Le juge d’application des peines, après avis favorable du Parquet antiterroriste, suspend la peine d’Yvan Colonna compte tenu de son état de santé, afin de lever les contraintes pour sa famille et ses proches de pouvoir le visiter à l’hôpital. Yvan Colonna est toujours entre la vie et la mort.

À l’Assemblée nationale, débutent les auditions des responsables pénitentiaires de la centrale d’Arles. « Il nous faut des éléments de réponse qui ne nous ont pas été apportés sur pourquoi ce régime de faveur » à Franck Elong Abe auteur de la tentative d’assassinat, a commenté Jean Félix Acquaviva, député de Haute-Corse. « Ce ne sont pas six mois d’amélioration, c’est ce qui nous a été indiqué par le directeur de l’administration pénitentiaire, de ce monsieur qui fondent à ce qu’il est un contrat de travail rémunéré, alors qu’aucun dhijadiste n’a ce genre de contrat, et que même le contrôleur des prisons dit que normalement ils sont interdits de ce genre d’activités ». « Cela remet en cause le statut de DPS puisqu’il se trouve que deux DPS ont été mis en contact avec un degré de dangerosité de l’un supérieur à l’autre manifestement. Il va falloir adapter ce statut » a commenté pour sa part le député LR de Corse du Sud, Jean-Jacques Ferrara.

 

18 mars. Gérald Darmanin quitte la Corse. Il n’a pas signé de protocole avec les élus de la Corse, mais un compte-rendu de sa visite rappelant les engagements de l’État, essentiellement : marche vers un statut d’autonomie à définir pour l’île avant la fin de l’année avec un calendrier ; rapprochement rapide d’Alain Ferrandi et de Pierre Alessandri. Il donne rendez-vous en avril prochain, place Bauveau à Paris. Quant à Emmanuel Macron, s’il annonce qu’il n’y a pas de tabous, il nuance les engagements du ministre : autonomie qui reste à définir « dans la République française dont la langue française est la langue », ce qui met le doute sur la volonté de reconnaissance du peuple corse, ou de coofficialité de la langue corse.

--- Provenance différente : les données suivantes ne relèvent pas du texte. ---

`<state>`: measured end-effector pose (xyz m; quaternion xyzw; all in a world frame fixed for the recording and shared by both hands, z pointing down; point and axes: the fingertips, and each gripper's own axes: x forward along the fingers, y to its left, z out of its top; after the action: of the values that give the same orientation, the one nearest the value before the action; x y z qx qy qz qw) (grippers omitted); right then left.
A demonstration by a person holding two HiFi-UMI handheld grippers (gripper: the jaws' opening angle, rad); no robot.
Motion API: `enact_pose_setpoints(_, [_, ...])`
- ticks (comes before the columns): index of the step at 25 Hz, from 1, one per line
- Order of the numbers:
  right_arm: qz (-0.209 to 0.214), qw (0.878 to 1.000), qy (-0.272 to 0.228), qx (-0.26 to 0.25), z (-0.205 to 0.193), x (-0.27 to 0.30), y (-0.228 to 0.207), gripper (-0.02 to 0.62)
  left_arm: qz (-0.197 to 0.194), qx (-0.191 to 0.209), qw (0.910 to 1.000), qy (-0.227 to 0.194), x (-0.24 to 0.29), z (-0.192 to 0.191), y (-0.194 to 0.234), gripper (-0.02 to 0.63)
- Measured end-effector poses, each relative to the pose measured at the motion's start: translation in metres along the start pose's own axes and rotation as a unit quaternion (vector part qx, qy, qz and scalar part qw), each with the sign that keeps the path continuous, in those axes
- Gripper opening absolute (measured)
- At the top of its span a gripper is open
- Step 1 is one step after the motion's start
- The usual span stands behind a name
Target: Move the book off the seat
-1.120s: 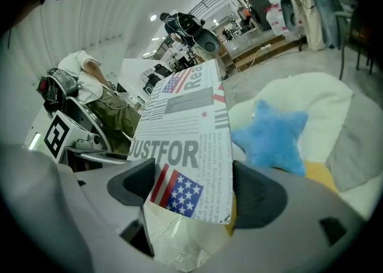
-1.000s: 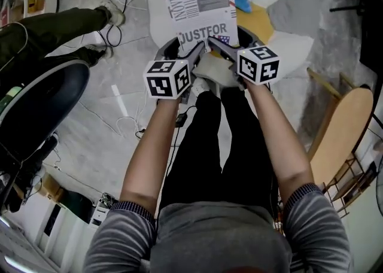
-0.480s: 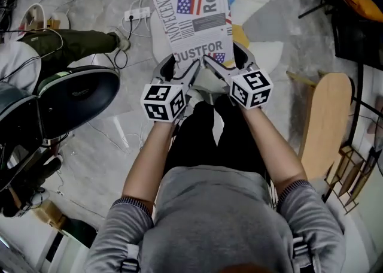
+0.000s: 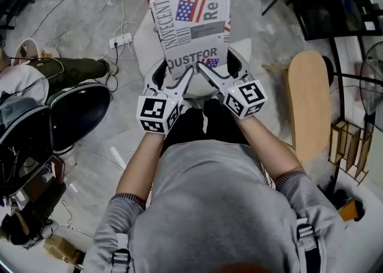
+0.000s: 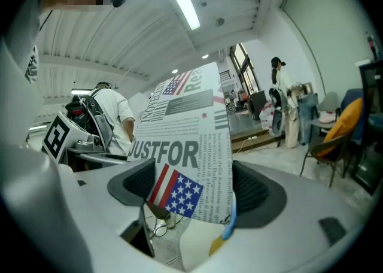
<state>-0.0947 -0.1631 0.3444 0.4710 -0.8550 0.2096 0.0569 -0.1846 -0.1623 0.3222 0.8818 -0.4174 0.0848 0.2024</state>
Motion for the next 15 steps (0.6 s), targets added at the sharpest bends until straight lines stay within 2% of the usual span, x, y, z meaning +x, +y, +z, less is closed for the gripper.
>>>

L’idée que la violence paie plus que l’action des élus progressent dans l’île. « Peut-être que 95 % du chemin était fait et que les mobilisations ont permis de réaliser les 5 % restant » alerte le politologue Andria Fazi, « en tout cas je ne crois pas qu’il faille minimiser et l’engagement très important de tous ces jeunes et de tous les gens mobilisés au-delà des incidents… il ne faut pas minimiser non plus l’action des élus, mais aussi des associations de prisonniers, des familles, des avocats, ça fait partie d’un tout, et je crois que chercher à opposer une forme d’action contre une autre serait une grave erreur pour le nationalisme ».

 

19 mars. Une nouvelle manifestation est programmée à Aiacciu pour le dimanche 27 mars par la coordination réunie à Corti, hors la présence du président du Conseil exécutif et de Femu a Corsica. « On peut être au départ d’une action politique historique comme on peut être au départ d’un chaos absolu » prévient Paul Félix Benedetti, leader de Core in Fronte. « On va faire le point sereinement pour réfléchir à la façon d’être le plus efficace ensemble » a commenté par la suite le président du Conseil exécutif.

Les clivages se creusent parmi les différents groupes issus de l’ancienne majorité nationaliste (2015-2021), probablement ce sur quoi mise essentiellement le gouvernement, et au-delà l’État français…

 

20 mars. La plupart des lycées et collèges lèvent les blocus et annoncent « d’autres modes d’action ».

 

21 mars. On apprend dans la nuit, la mort d’Yvan Colonna à Marseille des suites de son agression meurtrière. Les siens, la Corse, sont plongés dans le désarroi et l’amertume de l’injustice. Des rassemblements spontanés se forment devant les préfectures.